L’après-guerre fut une période de reconstruction et de bouleversements pour le cinéma français. Après des années 1910 qui débutaient avec l’apparition et la création des premières « stars du métier », et la grande rivalité entre Pathé et Gaumont qui se poursuivait, les années 1920 virent notamment l’arrivée d’une nouvelle vague de réalisateurs portés sur la création d’un cinéma d’avant-garde, dont fait partie André Antoine, le réalisateur de L’Hirondelle et la Mésange.
Il est vrai que, lorsque l’on évoque des noms célèbres ayant marqué le cinéma français de cette époque, on pense à Abel Gance, Marcel L’Herbier, Germaine Dulac, ou encore Jean Epstein. Le nom d’André Antoine n’est pas autant resté dans la postérité, et pour cause. C’est principalement dans le théâtre qu’il fit carrière, montant un nombre considérable de pièces, tout en cherchant à faire évoluer son art vers de nouvelles conventions, encourageant le jeu d’acteur à être plus sobre et naturel. C’est sur le tard, en 1915, alors qu’il a déjà 57 ans, qu’il se tourne vers le cinéma. Travaillant notamment sur l’adaptation à l’écran d’œuvres littéraires, il transpose sa vision du théâtre au cinéma, en accordant une place importante à la nature, et en cherchant à éviter que le jeu des acteurs ne prenne trop de place à l’écran.
L’Hirondelle et la Mésange est sans aucun doute un film représentatif de sa vision du cinéma, dans ce qu’elle a d’intéressant, ainsi que dans ce qu’elle a de préjudiciable pour le cinéaste lui-même. L’intrigue du film est extrêmement simple, avec cette famille de bateliers qui sillonne les canaux de l’Europe du Nord, qui traverse les villes, et qui engage un pilote qui sera, fatalement, l’élément perturbateur de cet équilibre alors initialement présenté. L’histoire est aussi simple qu’elle ne semble apparaître que comme un prétexte pour rythmer ce voyage au fil de l’eau. En effet, André Antoine fait avant tout de L’Hirondelle et de la Mésange une succession d’instants de vie et de tableaux saisissants de nature et de ville dans lesquels évoluent ces personnages simples et modestes.
Des grandes fêtes traditionnelles à la quiétude des flots, en passant par l’étrange ambiance d’un bar en fin de soirée, les décors constituent un élément essentiel du film d’André Antoine. Plus que les acteurs ou l’intrigue elle-même, ce sont eux qui conditionnent et reflètent l’état d’esprit des personnages, et le ton global du film. Ce sont eux qui sont regardés par la caméra, et le spectateur promène son regard dans ces paysages. Autant qu’il demandait à ses acteurs de prôner une forme de « réalisme » au théâtre, il fait appel à des acteurs non-professionnels pour ses films, dont L’Hirondelle et la Mésange, pour atteindre cette authenticité qui lui tient à cœur. Exception notable, probablement, avec la présence d’un Pierre Alcover encore jeune, loin de l’imposant banquier qu’il incarnera en 1928 dans L’Argent de Marcel L’Herbier.

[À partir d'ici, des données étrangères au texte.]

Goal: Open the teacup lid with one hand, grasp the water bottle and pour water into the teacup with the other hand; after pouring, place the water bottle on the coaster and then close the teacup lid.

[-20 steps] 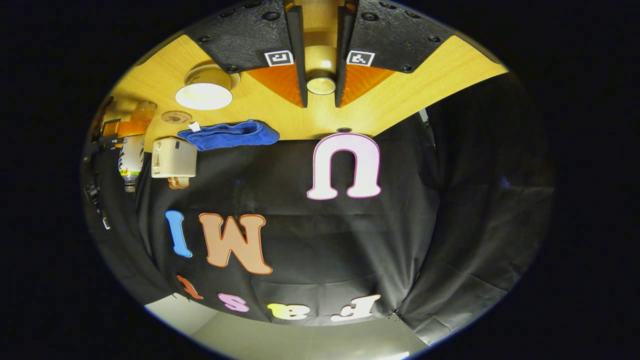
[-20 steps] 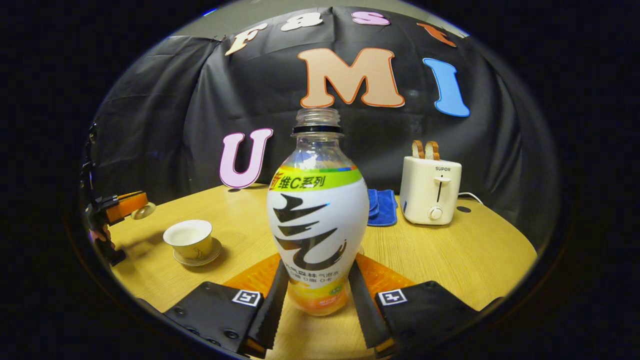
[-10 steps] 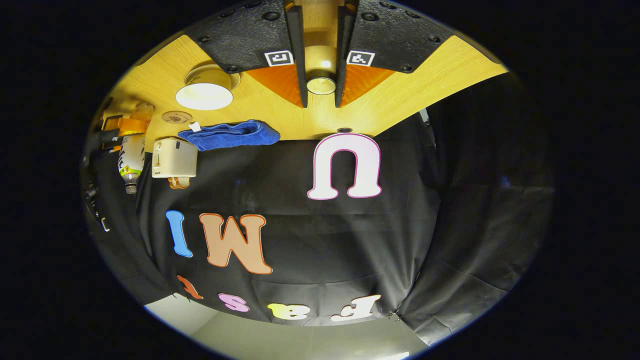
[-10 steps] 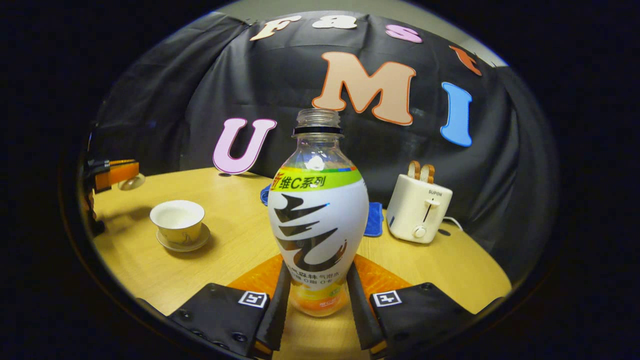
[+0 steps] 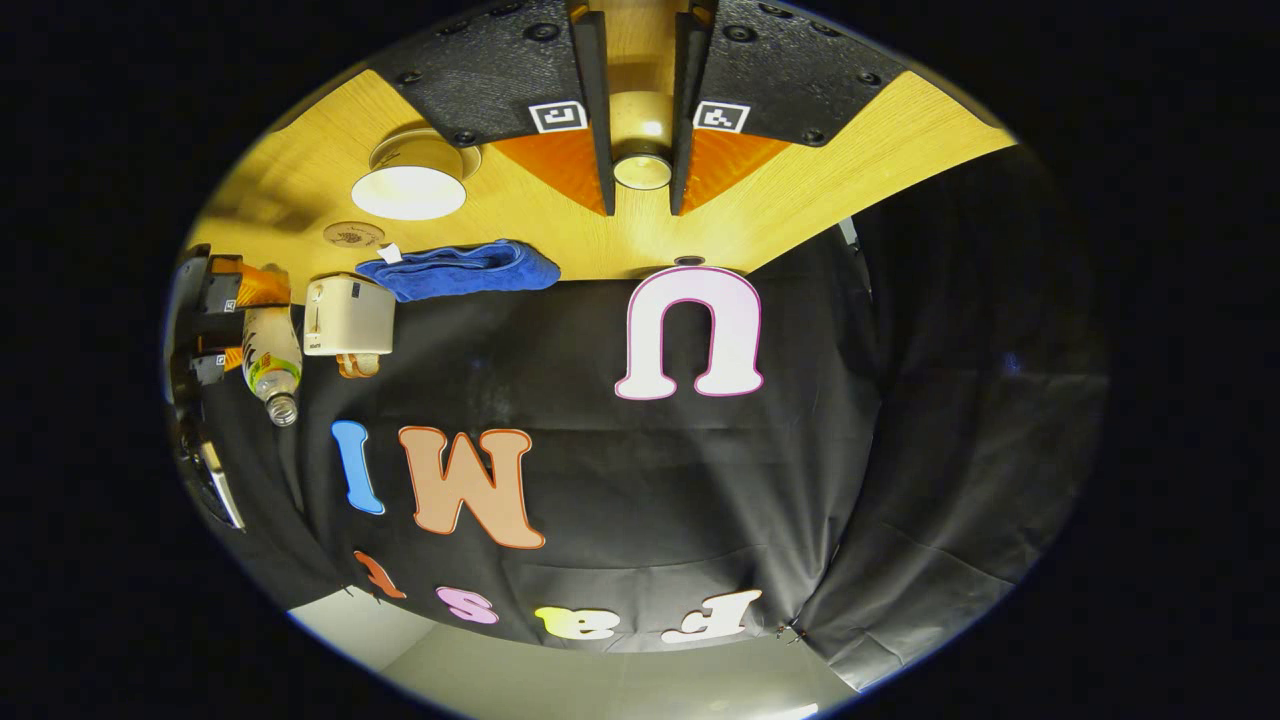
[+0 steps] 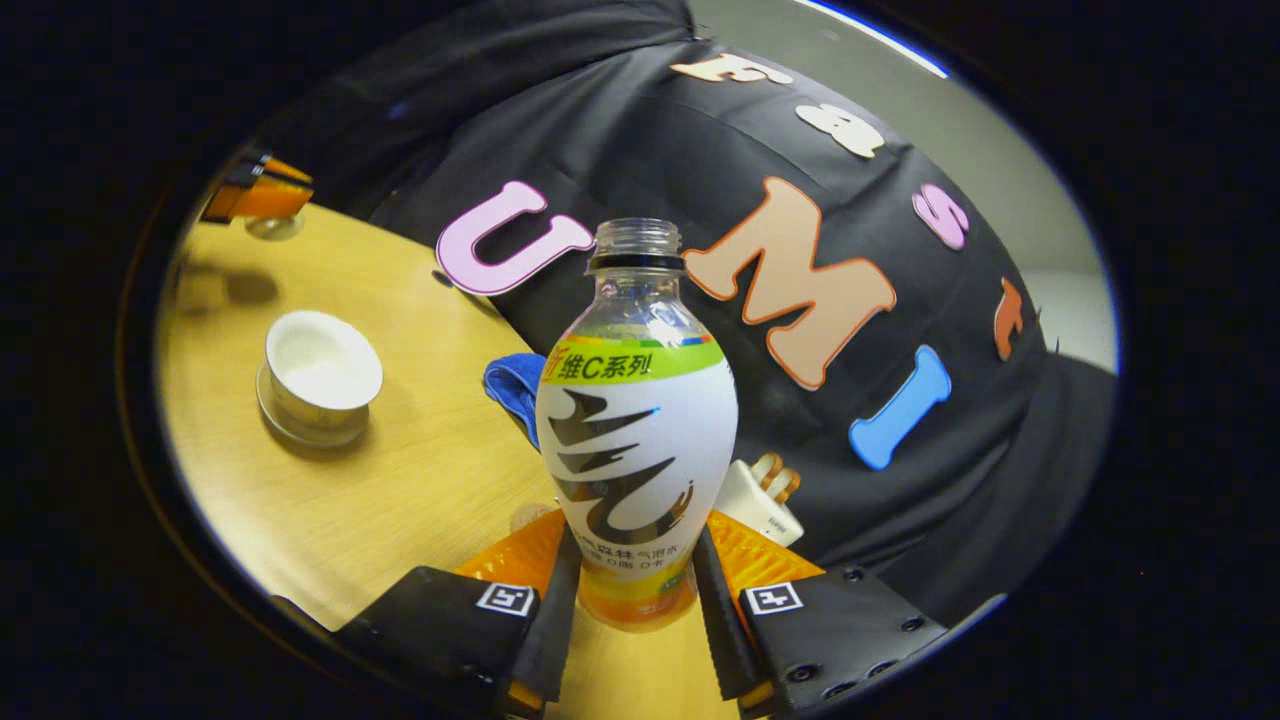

Même si l’histoire est très simple et largement diluée dans le film, celui-ci ne perd pas l’attention du spectateur, car on est surtout touché par cette proximité avec les personnages, cette capacité à se projeter dans leurs états d’âme et leur évolution, par la beauté des paysages, et l’authenticité qui émane de cette oeuvre. Une oeuvre au plus près du réel, au point d’être qualifiée de « documentaire » par Charles Pathé, un terme péjoratif de sa part dans ce cas précis, qui empêchera le film de sortir au cinéma à l’époque. Le monde du cinéma n’était probablement pas encore prêt, et l’avenir donnera raison au cinéaste, même si son nom tend à avoir été oublié, pour son oeuvre cinématographique tout du moins. Car nous percevons ici une forme d’influence sur de futures œuvres de renom, comme L’Atalante de Vigo, que l’on ne peut s’empêcher de rapprocher de L’Hirondelle et de la Mésange (au-delà du transport fluvial en guise de point commun), ou le mouvement néoréaliste qui va émerger dans les années 1940. L’histoire du cinéma continua son cours, finissant par rendre justice à André Antoine, longtemps après avoir réalisé son oeuvre.